__PROBLEM REQUIREMENTS__:
Repeat the listing that follows exactly, please.

__DATA EXTRACT__:
===

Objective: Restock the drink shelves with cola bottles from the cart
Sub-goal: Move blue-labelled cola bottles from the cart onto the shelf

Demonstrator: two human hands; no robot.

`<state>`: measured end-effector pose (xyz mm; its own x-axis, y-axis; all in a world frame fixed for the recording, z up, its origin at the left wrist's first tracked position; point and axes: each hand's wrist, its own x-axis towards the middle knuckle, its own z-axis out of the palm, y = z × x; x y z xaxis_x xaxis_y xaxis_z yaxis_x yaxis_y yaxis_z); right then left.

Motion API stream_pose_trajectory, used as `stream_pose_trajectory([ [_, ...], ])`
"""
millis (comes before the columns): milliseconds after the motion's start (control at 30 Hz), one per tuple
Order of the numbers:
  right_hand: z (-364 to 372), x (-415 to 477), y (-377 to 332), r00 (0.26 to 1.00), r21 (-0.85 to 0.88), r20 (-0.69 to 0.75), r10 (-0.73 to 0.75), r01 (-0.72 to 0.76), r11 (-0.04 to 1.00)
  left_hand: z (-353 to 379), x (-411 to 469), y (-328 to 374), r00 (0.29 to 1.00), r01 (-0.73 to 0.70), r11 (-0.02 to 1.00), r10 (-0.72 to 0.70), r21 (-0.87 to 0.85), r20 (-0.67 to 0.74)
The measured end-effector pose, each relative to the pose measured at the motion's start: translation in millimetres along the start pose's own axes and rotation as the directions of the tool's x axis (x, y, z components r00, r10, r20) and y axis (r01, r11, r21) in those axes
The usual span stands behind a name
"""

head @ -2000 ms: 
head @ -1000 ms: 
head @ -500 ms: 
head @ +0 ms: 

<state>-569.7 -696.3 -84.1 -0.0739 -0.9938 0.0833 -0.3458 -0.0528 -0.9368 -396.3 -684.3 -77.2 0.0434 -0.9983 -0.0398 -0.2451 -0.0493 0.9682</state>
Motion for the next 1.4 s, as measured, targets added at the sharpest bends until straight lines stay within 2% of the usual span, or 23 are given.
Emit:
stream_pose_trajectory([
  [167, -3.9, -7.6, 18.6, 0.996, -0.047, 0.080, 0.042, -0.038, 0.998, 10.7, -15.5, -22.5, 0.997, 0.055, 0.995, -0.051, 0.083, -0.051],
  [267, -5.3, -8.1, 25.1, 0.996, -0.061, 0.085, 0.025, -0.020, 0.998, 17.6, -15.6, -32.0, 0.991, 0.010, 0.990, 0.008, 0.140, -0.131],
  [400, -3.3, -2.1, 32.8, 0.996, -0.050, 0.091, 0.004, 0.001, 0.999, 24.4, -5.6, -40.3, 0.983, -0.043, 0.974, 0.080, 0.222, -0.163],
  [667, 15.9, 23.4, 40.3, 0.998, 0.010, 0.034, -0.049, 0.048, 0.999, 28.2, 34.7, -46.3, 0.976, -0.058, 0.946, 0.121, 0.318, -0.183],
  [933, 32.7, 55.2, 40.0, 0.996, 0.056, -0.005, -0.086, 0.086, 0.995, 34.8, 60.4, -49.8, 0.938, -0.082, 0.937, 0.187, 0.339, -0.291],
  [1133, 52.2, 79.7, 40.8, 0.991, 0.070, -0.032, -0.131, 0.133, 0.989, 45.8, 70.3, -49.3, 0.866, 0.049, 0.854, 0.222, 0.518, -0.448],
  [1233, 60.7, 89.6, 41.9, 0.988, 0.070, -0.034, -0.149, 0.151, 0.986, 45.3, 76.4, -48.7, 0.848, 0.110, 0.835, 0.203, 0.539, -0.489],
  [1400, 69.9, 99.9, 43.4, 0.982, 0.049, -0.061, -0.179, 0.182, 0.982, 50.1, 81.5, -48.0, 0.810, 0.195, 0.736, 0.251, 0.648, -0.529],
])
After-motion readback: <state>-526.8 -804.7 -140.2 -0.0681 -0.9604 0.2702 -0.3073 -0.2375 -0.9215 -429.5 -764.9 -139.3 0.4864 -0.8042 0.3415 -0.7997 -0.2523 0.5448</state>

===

__TASK RESPONSE__:
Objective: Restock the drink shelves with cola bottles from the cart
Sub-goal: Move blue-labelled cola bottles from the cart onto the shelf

Demonstrator: two human hands; no robot.

`<state>`: measured end-effector pose (xyz mm; its own x-axis, y-axis; all in a world frame fixed for the recording, z up, its origin at the left wrist's first tracked position; point and axes: each hand's wrist, its own x-axis towards the middle knuckle, its own z-axis out of the palm, y = z × x; x y z xaxis_x xaxis_y xaxis_z yaxis_x yaxis_y yaxis_z); right then left.

Motion API stream_pose_trajectory, used as `stream_pose_trajectory([ [_, ...], ])`
"""
millis (comes before the columns): milliseconds after the motion's start (control at 30 Hz), one per tuple
Order of the numbers:
  right_hand: z (-364 to 372), x (-415 to 477), y (-377 to 332), r00 (0.26 to 1.00), r21 (-0.85 to 0.88), r20 (-0.69 to 0.75), r10 (-0.73 to 0.75), r01 (-0.72 to 0.76), r11 (-0.04 to 1.00)
  left_hand: z (-353 to 379), x (-411 to 469), y (-328 to 374), r00 (0.29 to 1.00), r01 (-0.73 to 0.70), r11 (-0.02 to 1.00), r10 (-0.72 to 0.70), r21 (-0.87 to 0.85), r20 (-0.67 to 0.74)
The measured end-effector pose, each relative to the pose measured at the motion's start: translation in millimetres along the start pose's own axes and rotation as the directions of the tool's x axis (x, y, z components r00, r10, r20) and y axis (r01, r11, r21) in those axes
The usual span stands behind a name
"""

head @ -2000 ms: 
head @ -1000 ms: 
head @ -500 ms: 
head @ +0 ms: 

<state>-569.7 -696.3 -84.1 -0.0739 -0.9938 0.0833 -0.3458 -0.0528 -0.9368 -396.3 -684.3 -77.2 0.0434 -0.9983 -0.0398 -0.2451 -0.0493 0.9682</state>
Motion for the next 1.4 s, as measured, targets added at the sharpest bends until straight lines stay within 2% of the usual span, or 23 are given.
Emit:
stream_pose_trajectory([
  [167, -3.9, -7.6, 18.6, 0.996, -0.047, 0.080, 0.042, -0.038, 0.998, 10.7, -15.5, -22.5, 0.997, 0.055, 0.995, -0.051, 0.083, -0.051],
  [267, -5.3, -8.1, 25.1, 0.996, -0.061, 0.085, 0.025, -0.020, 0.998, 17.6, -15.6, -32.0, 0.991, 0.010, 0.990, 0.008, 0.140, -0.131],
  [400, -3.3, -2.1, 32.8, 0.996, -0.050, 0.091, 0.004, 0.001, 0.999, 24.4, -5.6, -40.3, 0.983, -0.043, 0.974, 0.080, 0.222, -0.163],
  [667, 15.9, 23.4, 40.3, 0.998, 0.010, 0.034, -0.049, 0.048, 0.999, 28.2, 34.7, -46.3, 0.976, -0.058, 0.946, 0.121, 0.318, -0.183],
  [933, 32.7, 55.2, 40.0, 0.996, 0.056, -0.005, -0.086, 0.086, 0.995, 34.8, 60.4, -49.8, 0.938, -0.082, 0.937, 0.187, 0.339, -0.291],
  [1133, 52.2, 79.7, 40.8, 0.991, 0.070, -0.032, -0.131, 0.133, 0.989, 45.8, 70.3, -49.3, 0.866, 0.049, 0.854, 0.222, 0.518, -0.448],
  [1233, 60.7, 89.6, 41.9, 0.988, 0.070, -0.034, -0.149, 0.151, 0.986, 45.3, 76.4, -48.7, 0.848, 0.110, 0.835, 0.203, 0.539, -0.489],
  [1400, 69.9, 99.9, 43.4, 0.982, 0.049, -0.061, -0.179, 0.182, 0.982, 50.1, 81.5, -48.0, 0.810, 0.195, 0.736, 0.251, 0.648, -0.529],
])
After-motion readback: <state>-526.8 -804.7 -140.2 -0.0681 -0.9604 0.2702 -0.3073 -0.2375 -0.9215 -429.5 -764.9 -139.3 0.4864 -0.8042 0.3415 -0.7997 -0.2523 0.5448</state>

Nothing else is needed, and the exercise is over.